▶ _Your goal_
Would you repeat exactly the part of the listing below that runs from the line containing "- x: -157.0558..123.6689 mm" down to the line containing "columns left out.", inclusive, and nothing else?

════════════════

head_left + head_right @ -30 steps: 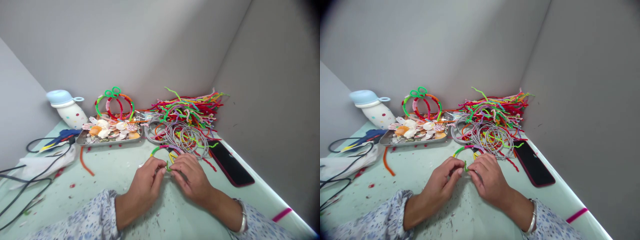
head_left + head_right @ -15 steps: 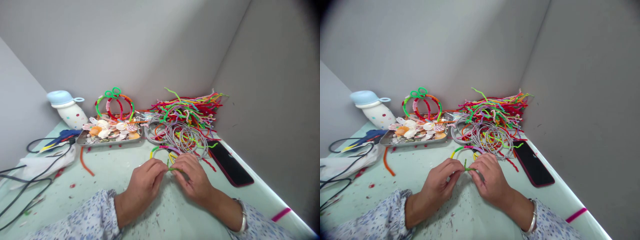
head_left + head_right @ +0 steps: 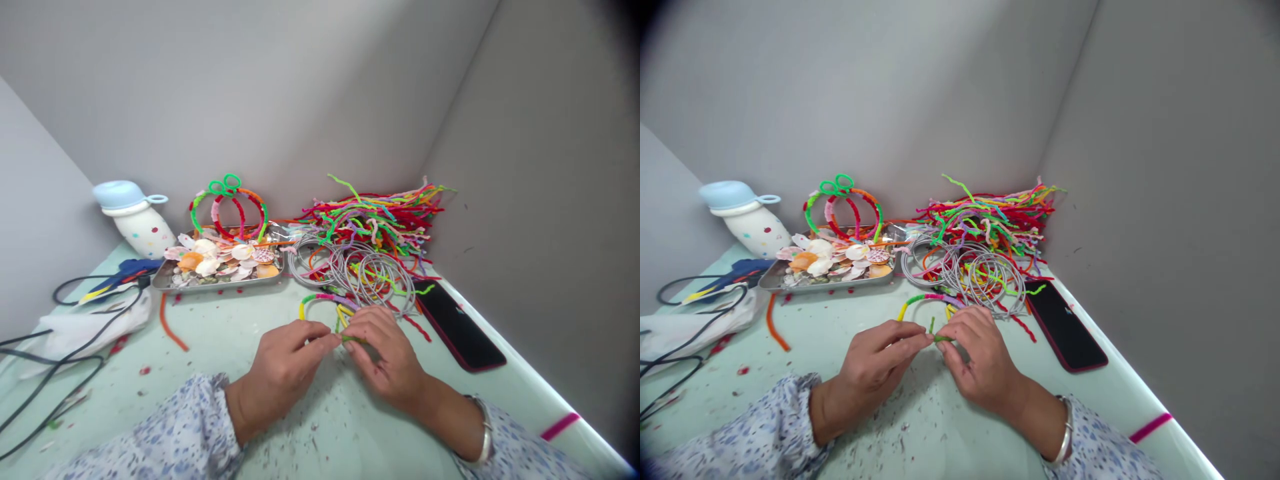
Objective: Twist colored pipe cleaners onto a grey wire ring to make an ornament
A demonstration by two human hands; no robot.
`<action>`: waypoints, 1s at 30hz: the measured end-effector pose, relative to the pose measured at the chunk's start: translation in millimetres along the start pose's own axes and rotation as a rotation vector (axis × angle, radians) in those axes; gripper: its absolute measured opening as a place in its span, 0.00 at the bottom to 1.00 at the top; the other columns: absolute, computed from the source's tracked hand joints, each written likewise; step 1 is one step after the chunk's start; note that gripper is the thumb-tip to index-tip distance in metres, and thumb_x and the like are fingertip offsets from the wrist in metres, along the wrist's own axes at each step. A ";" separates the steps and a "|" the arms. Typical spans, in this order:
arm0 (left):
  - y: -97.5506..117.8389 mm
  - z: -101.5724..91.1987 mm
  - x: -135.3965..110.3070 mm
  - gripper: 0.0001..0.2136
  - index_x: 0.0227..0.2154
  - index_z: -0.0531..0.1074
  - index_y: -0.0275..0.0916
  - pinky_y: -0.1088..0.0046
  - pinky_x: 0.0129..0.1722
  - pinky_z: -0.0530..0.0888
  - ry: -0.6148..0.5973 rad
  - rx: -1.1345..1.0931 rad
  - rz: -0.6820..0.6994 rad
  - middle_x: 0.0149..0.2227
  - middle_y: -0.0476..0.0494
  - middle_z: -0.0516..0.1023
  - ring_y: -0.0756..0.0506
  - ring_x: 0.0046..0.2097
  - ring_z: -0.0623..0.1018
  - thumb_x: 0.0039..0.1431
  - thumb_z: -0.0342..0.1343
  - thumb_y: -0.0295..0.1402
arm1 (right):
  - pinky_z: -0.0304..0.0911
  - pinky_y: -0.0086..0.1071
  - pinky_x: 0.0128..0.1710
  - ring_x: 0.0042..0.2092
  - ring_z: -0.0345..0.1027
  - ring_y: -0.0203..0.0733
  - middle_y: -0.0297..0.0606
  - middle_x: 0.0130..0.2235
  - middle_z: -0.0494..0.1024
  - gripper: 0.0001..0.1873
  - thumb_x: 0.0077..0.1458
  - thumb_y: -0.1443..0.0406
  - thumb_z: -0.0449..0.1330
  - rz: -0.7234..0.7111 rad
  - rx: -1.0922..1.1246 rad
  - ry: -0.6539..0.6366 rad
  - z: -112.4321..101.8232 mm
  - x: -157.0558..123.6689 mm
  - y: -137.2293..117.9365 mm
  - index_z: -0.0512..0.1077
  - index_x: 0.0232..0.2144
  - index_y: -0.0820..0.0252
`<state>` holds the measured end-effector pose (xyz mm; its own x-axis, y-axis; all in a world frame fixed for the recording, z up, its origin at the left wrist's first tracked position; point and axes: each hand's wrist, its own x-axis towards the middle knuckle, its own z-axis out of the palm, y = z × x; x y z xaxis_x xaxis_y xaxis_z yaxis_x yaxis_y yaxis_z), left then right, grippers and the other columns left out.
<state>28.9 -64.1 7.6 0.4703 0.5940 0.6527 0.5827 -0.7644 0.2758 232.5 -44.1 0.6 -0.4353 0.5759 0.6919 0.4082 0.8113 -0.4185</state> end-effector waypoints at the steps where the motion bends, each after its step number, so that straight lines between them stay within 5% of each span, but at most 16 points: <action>1: -0.9 0.8 -0.2 0.14 0.44 0.72 0.40 0.75 0.36 0.74 0.014 -0.001 0.011 0.38 0.43 0.79 0.49 0.37 0.77 0.59 0.52 0.19 | 0.60 0.42 0.42 0.39 0.66 0.44 0.38 0.33 0.73 0.07 0.56 0.71 0.55 -0.005 0.003 0.001 0.2 -0.2 0.3 0.70 0.37 0.59; 13: 2.9 1.1 2.4 0.11 0.42 0.73 0.37 0.74 0.36 0.75 0.057 -0.034 0.011 0.37 0.42 0.78 0.48 0.37 0.77 0.59 0.53 0.20 | 0.59 0.42 0.41 0.39 0.66 0.43 0.38 0.33 0.73 0.07 0.55 0.73 0.57 -0.051 0.011 0.026 2.0 -0.7 2.2 0.70 0.37 0.60; 30: 6.3 10.3 1.0 0.07 0.38 0.70 0.38 0.73 0.37 0.73 -0.064 -0.124 -0.236 0.35 0.45 0.74 0.49 0.36 0.75 0.65 0.47 0.26 | 0.60 0.43 0.46 0.41 0.66 0.43 0.38 0.34 0.74 0.07 0.57 0.71 0.55 -0.127 -0.133 -0.006 3.3 -3.6 5.8 0.70 0.37 0.60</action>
<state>39.8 -65.8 2.8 0.3740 0.7712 0.5150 0.5977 -0.6251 0.5020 233.7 -41.1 -6.3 -0.4944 0.4706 0.7308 0.4520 0.8574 -0.2463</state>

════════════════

▶ _Output below_
  - x: -157.0558..123.6689 mm
  - y: -137.2293..117.9365 mm
  - index_z: -0.0512..0.1077
  - index_x: 0.0232..0.2144
  - index_y: -0.0820..0.0252
`<state>` holds the measured end-effector pose (xyz mm; its own x-axis, y-axis; all in a world frame fixed for the recording, z up, its origin at the left wrist's first tracked position; point and axes: each hand's wrist, its own x-axis towards the middle knuckle, its own z-axis out of the palm, y = z × x; x y z xaxis_x xaxis_y xaxis_z yaxis_x yaxis_y yaxis_z), left then right, grippers and the other columns left out.

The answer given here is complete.